Un coup de sifflet vint sauver Amaury du crochet de Joël. Une patrouille de gendarme déboulait du chemin côtier.
« Allez Joël, ça suffit tes enfantillages ! Toi et ta famille, vous déguerpissez, tout de suite, ordonna le commandant. »
Les quatre militaires s’approchèrent du groupe qui détala dans des éclats de joie et de déception.
« Merci, souffla Amaury.
– Ne nous remerciez pas monsieur. Amaury Pouillac, c’est bien ça ? Habitant à Paris, et arrivé avant-hier soir dans la petite maison du bout de l’impasse des Acacias, malgré le confinement. Vous avez un justificatif de votre employeur, j’imagine ? Des papiers d’identité à me présenter ? Est-ce que vous êtes au courant que la plage est interdite par arrêté préfectoral ? Ce n’est pas une guirlande sur les chemins côtiers, c’est de la rubalise, et ça veut dire qu’on ne passe pas, vous ne connaissez pas ça, à Paris ?
– Oui… Non… Je…, tentait de se dépêtrer Amaury qui ne s’attendait pas à un tel interrogatoire.
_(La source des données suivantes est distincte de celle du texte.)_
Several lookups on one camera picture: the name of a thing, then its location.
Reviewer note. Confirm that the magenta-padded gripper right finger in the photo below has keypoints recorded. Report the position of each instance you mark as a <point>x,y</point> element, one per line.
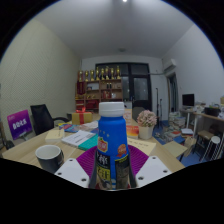
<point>151,170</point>

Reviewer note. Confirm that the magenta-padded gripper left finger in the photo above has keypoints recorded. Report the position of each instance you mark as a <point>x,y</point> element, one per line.
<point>71,171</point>

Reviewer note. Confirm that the blue drink bottle white cap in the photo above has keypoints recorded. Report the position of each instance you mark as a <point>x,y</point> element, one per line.
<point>111,140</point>

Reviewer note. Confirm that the black mug white inside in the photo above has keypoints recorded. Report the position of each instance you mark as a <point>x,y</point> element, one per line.
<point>50,160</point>

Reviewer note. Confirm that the large pale yellow notebook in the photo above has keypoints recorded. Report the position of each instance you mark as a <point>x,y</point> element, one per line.
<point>143,146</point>

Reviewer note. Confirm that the small light wooden table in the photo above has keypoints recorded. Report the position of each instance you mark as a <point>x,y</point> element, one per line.
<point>175,148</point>

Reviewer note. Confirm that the teal book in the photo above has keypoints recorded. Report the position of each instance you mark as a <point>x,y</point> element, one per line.
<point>89,143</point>

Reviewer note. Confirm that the white booklet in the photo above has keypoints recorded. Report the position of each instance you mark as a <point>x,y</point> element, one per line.
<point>77,137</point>

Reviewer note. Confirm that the small pale yellow notebook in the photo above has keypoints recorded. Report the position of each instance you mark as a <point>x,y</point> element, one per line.
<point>55,135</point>

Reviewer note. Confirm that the brown paper bag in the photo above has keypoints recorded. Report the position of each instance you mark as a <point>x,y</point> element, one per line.
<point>190,142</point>

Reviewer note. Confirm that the pink flowers in white pot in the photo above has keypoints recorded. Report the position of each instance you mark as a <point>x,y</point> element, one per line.
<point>146,120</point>

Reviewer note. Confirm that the yellow gift box red ribbon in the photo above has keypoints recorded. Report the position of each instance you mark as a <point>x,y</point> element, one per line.
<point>81,117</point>

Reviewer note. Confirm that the stack of books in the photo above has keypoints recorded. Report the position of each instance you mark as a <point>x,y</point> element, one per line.
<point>176,120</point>

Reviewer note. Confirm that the orange standing card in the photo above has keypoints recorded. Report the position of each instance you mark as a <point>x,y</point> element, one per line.
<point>128,116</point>

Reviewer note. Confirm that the black office chair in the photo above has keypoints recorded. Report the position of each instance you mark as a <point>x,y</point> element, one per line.
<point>41,118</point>

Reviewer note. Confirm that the brown wooden stool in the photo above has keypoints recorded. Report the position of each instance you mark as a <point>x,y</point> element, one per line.
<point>204,134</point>

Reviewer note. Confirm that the white round stool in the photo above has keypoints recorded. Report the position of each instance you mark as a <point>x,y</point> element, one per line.
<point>213,140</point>

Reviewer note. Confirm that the purple sign board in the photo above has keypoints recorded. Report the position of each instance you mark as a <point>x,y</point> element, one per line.
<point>19,124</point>

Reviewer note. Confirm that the cluttered wooden side desk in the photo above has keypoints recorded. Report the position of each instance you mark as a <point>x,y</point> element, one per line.
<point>210,116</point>

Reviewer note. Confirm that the black computer monitor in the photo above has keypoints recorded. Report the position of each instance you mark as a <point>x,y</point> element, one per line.
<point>188,99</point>

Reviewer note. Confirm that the wooden shelf unit with trophies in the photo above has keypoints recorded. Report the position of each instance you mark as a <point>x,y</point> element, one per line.
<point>95,93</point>

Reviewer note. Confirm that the white wall air conditioner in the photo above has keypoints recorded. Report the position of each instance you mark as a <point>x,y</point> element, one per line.
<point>169,65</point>

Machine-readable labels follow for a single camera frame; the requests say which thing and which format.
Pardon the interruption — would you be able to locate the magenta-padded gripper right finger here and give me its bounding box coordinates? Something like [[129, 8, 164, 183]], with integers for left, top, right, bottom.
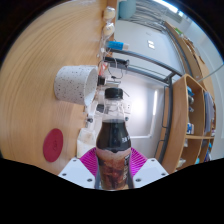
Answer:
[[128, 146, 170, 189]]

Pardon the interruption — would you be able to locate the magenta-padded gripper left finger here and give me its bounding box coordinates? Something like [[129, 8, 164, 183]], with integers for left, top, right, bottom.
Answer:
[[57, 147, 100, 190]]

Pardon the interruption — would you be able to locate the dark cola drink bottle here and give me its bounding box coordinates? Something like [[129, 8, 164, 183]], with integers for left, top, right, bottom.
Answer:
[[95, 87, 133, 191]]

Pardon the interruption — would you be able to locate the crumpled white tissue bag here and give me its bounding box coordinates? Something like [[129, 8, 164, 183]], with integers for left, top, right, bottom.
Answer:
[[76, 128, 98, 159]]

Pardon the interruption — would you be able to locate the flat round red coaster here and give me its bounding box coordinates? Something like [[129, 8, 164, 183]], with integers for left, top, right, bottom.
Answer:
[[42, 128, 64, 163]]

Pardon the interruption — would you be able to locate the white speckled cup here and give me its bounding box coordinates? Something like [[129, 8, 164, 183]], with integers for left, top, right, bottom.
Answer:
[[53, 64, 100, 107]]

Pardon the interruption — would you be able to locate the black cylinder gadget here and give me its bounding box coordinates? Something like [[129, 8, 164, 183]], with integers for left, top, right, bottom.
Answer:
[[103, 57, 130, 67]]

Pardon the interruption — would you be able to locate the blue white tube bottle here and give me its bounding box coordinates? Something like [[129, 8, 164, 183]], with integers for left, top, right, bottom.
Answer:
[[105, 40, 131, 51]]

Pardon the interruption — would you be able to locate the small white round roll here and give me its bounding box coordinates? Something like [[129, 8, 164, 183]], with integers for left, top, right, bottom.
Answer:
[[102, 22, 116, 37], [103, 7, 116, 21]]

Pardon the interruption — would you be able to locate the teal bed cushion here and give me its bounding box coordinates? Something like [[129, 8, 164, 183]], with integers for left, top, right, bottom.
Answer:
[[116, 0, 138, 19]]

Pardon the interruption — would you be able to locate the wooden wall shelf unit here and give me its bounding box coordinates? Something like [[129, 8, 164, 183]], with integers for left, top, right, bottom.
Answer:
[[159, 73, 218, 174]]

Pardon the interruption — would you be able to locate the grey metal bed frame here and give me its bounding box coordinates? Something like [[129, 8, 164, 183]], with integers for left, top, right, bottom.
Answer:
[[109, 48, 184, 164]]

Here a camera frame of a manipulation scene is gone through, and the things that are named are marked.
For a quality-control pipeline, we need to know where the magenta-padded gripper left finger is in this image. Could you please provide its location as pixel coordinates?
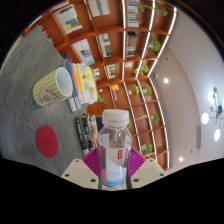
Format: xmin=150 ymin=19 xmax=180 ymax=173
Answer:
xmin=60 ymin=147 xmax=102 ymax=190

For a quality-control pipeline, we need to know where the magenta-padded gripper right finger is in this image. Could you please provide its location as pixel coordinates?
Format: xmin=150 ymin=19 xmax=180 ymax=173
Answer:
xmin=126 ymin=147 xmax=167 ymax=190

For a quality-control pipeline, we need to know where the clear plastic water bottle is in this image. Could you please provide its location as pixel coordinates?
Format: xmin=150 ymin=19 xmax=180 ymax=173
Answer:
xmin=95 ymin=108 xmax=133 ymax=191

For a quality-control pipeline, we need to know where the stack of dark books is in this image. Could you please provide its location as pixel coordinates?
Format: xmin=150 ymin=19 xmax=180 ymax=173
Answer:
xmin=74 ymin=113 xmax=100 ymax=157

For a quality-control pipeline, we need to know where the flat round red coaster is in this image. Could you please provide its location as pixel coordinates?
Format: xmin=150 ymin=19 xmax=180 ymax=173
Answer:
xmin=35 ymin=125 xmax=60 ymax=158

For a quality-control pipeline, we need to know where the ceiling air vent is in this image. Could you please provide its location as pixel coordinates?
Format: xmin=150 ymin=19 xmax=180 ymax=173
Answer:
xmin=195 ymin=123 xmax=203 ymax=150

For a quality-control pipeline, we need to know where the stack of colourful books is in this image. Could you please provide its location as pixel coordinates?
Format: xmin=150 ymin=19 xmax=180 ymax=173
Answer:
xmin=64 ymin=61 xmax=99 ymax=113

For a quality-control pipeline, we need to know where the white striped ceramic mug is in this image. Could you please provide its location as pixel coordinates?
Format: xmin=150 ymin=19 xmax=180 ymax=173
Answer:
xmin=32 ymin=66 xmax=74 ymax=108

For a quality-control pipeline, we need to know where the branched ceiling lamp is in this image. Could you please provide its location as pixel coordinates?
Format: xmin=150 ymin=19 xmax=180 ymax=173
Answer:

Vous ne les arrêtez pas ? finit-il par réussir à articuler.
– Je crois que personne ne porte plainte, monsieur Pouillac, ce serait mal vu de votre part. On n’aime pas trop les parisiens qui viennent semer le désordre chez nous en ce moment. Le confinement, ce n’est pas des vacances, c’est bien compris ? Alors faites-vous discret. La gendarme Mailloux va vous dresser le procès-verbal pour l’absence de justificatif de déplacement et infraction à l’arrêté préfectoral. Vous aurez quarante-huit heures pour venir le régler à la gendarmerie avant majoration. D’ici là, que je n’entende plus parler de vous, monsieur Pouillac, on est bien d’accord ? »
Amaury acquiesça de la tête, attendit son PV muet et repartit en courant.
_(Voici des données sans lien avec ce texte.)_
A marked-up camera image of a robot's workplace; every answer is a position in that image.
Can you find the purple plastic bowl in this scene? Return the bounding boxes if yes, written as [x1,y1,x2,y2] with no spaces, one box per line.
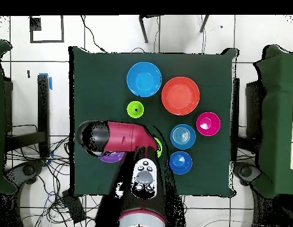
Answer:
[97,151,126,164]

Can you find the green plastic cup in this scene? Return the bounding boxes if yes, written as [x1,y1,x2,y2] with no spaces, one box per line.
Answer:
[126,100,145,119]

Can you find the small ribbed green bowl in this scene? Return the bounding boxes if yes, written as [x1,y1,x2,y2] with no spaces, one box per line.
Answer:
[153,137,164,158]

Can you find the ribbed light blue bowl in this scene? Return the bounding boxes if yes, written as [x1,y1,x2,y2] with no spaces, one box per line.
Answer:
[170,124,197,150]

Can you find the orange plastic bowl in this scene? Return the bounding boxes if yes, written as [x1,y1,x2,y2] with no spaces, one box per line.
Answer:
[161,76,201,116]

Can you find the large light blue bowl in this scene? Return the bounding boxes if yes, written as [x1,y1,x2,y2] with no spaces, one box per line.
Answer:
[126,61,163,98]

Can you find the dark blue bowl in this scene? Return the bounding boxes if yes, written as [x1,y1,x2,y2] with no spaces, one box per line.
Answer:
[169,151,193,176]

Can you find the pink plastic bowl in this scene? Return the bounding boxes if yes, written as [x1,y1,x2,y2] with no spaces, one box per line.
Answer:
[196,111,221,137]

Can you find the dark green table cloth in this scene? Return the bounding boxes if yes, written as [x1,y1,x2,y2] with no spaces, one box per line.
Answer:
[68,46,239,198]

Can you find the black metal chair legs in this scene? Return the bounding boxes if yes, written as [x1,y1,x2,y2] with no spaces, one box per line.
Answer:
[138,14,210,44]

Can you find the black power strip box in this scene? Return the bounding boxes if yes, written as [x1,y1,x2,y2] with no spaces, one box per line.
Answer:
[62,189,87,224]

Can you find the black floor cable with plug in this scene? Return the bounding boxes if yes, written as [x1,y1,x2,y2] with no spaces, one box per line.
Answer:
[80,15,107,53]

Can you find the black stand post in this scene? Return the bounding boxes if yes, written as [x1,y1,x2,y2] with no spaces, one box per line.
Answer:
[37,74,51,158]
En passant, il ne pensa pas à reprendre la serviette qu’il avait laissée à l’entrée du chemin. Il omit même de tourner à gauche pour rentrer chez lui et se retrouva à l’entrée du lotissement, devant le mur des boites aux lettres. Il vit une enveloppe dépasser de la sienne. Il la retira. Elle ne portait ni timbre, ni cachet, seul son nom, mal orthographié. Il regarda autour de lui, pour voir si quelqu’un avait pu la déposer là. Il en sortit une carte de papier épais, pliée en deux. Une même écriture, grossière et incertaine, saccadée. Il n’y avait que quelques mots griffonnés, des lettres mal dessinées, et cette menace :
« Lorsque ton réveil affichera 24 : 00, tu seras mort ! »
Les chiffres étaient écrits en rouge. Amaury froissa immédiatement la carte et l’enfourna au fond de sa poche. Il s’agita, courut jusqu’à la départementale, puis redescendit en contrebas. Il fouina derrière le vieux saule, fouilla la rigole d’évacuation des eaux, inspecta l’arrière crasseux du panneau d’affichage d’information. On lui faisait une blague, une très mauvaise blague. On devait l’observer, se complaire de sa réaction, se gausser. Il ne trouva personne. Amaury se ravisa et fit demi-tour. Il croisa quelques voisins qui l’évitèrent sciemment. Le chien de l’un d’eux grogna, aboya à son passage et Amaury entendit le voisin hésiter à lâcher  la laisse. Il arriva enfin au bout de l’impasse, havre de paix… Sa voiture avait les quatre pneus crevés, la carrosserie rayée. Madame Mignot se tenait devant le portillon de son jardin, commentant suffisamment fort pour qu’Amaury puisse l’entendre :
« Ah bah ça, quand on vient chercher les emmerdements… »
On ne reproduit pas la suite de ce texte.